══ DATA ══
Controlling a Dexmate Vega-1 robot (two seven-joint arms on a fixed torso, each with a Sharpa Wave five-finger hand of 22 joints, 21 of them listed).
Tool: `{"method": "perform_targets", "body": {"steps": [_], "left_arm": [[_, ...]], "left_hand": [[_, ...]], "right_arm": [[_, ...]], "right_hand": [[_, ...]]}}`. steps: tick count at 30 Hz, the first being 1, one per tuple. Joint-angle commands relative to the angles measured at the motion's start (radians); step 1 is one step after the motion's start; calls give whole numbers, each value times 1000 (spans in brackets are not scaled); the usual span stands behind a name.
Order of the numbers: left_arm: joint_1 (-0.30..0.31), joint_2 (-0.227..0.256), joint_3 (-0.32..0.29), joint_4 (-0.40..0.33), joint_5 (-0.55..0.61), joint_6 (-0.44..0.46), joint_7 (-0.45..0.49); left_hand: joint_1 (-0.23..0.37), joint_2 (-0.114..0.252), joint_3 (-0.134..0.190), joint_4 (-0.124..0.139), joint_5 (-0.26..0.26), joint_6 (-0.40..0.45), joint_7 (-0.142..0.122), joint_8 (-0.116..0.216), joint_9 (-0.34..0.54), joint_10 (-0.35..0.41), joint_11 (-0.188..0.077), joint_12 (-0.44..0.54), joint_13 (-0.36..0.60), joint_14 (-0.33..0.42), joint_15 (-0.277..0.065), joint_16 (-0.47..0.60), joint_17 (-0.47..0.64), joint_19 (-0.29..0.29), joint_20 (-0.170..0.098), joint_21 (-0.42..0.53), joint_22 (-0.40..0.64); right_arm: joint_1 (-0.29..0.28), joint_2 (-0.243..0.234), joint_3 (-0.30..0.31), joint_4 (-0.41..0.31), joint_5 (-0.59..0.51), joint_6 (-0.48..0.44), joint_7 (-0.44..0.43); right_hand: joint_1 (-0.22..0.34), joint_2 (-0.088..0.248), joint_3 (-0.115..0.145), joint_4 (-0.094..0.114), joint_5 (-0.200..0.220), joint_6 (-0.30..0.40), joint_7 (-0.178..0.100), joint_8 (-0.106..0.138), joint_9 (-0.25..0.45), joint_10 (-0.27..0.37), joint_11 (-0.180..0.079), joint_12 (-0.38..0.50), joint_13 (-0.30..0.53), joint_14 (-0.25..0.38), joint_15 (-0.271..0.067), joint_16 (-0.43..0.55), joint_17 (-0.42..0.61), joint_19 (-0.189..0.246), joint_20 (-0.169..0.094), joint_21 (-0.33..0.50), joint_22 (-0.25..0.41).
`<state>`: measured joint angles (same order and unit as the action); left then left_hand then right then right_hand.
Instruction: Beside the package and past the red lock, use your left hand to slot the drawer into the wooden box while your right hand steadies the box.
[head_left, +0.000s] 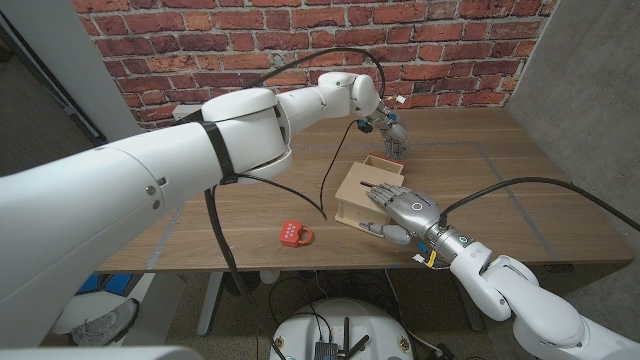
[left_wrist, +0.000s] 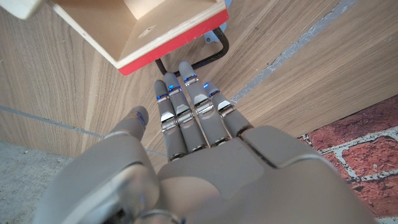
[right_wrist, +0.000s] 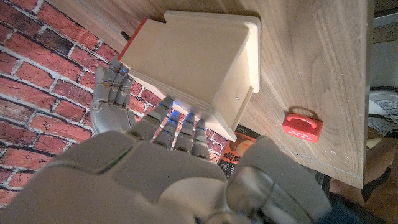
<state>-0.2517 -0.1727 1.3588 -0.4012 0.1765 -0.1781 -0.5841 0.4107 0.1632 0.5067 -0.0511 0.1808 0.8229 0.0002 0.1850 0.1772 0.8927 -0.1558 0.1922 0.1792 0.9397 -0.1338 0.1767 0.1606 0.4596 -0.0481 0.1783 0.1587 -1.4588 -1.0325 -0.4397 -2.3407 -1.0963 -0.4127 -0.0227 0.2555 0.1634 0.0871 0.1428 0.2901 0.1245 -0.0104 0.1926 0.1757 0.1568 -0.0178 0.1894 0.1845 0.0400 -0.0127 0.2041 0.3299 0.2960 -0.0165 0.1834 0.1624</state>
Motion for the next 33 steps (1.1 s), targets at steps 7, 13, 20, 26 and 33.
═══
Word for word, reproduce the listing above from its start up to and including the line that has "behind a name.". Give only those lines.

Controlling a Dexmate Vega-1 robot (two seven-joint arms on a fixed torso, each with a Sharpa Wave five-finger hand of 22 joints, 21 of them listed).
Tool: `{"method": "perform_targets", "body": {"steps": [_], "left_arm": [[_, ...]], "left_hand": [[_, ...]], "right_arm": [[_, ...]], "right_hand": [[_, ...]]}}`. steps: tick count at 30 Hz, the first being 1, one per tuple. Joint-angle commands relative to the angles measured at the motion's start (radians); step 1 is one step after the motion's start; calls give whole numbers, each value times 1000 (spans in brackets are not scaled); the usual span stands behind a name.

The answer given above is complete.